§ **What is being asked**
After locating the line that holds "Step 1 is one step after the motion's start", transcribe it and each following line to the end of the records, changing nothing and adding nothing.
[Dataset records Boundary: Start]
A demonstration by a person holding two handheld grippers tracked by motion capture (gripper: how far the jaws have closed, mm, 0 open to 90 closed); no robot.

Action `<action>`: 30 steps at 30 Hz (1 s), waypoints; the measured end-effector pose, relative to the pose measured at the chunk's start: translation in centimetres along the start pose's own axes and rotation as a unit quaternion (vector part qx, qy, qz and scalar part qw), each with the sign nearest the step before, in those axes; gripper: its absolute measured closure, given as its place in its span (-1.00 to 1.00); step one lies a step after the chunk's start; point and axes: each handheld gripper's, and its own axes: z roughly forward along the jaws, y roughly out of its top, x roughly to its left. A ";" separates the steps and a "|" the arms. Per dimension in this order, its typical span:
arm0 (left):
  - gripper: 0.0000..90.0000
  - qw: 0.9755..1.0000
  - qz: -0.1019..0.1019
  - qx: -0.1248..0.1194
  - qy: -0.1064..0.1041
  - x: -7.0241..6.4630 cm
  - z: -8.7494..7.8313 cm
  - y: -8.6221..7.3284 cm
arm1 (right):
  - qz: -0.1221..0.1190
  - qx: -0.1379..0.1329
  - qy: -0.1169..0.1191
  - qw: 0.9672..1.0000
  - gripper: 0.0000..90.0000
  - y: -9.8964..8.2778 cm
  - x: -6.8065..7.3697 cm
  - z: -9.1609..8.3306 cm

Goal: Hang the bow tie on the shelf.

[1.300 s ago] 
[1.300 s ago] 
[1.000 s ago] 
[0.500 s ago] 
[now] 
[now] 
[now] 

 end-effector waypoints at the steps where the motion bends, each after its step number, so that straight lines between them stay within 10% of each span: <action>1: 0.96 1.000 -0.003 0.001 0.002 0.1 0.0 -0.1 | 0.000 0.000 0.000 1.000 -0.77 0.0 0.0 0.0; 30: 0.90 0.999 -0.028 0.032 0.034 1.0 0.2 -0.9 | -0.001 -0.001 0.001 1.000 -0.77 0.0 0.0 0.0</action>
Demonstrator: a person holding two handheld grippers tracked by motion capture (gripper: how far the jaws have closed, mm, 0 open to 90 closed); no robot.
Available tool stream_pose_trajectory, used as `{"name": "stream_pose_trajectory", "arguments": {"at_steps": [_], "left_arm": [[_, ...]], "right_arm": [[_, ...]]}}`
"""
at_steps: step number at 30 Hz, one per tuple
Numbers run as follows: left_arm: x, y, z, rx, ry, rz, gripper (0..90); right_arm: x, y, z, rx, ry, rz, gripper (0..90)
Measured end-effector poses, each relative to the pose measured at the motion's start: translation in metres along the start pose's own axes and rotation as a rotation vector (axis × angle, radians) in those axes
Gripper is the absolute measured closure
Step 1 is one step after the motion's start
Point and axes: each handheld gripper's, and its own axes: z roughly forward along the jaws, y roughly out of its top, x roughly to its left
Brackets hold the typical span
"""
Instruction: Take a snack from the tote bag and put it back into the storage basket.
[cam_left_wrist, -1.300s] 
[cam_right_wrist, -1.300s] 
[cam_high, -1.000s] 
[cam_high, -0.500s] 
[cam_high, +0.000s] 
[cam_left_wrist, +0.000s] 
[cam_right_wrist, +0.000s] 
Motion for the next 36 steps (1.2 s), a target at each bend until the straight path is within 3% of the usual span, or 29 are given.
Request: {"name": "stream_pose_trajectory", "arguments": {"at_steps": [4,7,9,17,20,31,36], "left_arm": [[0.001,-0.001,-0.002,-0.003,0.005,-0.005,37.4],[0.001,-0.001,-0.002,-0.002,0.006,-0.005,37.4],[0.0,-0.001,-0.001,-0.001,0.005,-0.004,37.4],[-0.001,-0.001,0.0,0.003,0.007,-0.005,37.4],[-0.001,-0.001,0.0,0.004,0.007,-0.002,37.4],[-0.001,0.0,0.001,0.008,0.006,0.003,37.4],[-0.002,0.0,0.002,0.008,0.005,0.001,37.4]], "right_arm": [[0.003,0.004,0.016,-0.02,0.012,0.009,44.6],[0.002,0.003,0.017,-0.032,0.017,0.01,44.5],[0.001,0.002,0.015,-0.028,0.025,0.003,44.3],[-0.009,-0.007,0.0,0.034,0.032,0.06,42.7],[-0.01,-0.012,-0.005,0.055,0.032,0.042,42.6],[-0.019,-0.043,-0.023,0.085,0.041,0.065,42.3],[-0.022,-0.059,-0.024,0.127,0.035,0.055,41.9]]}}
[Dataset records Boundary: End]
§ **Solution to this problem**
Step 1 is one step after the motion's start
Point and axes: each handheld gripper's, and its own axes: z roughly forward along the jaws, y roughly out of its top, x roughly to its left
Brackets hold the typical span
"""
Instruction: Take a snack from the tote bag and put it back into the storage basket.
[cam_left_wrist, -1.300s] 
[cam_right_wrist, -1.300s] 
[cam_high, -1.000s] 
[cam_high, -0.500s] 
[cam_high, +0.000s] 
[cam_left_wrist, +0.000s] 
[cam_right_wrist, +0.000s] 
Motion for the next 36 steps (1.2 s), a target at each bend until the straight path is within 3% of the usual span, or 29 are given.
Request: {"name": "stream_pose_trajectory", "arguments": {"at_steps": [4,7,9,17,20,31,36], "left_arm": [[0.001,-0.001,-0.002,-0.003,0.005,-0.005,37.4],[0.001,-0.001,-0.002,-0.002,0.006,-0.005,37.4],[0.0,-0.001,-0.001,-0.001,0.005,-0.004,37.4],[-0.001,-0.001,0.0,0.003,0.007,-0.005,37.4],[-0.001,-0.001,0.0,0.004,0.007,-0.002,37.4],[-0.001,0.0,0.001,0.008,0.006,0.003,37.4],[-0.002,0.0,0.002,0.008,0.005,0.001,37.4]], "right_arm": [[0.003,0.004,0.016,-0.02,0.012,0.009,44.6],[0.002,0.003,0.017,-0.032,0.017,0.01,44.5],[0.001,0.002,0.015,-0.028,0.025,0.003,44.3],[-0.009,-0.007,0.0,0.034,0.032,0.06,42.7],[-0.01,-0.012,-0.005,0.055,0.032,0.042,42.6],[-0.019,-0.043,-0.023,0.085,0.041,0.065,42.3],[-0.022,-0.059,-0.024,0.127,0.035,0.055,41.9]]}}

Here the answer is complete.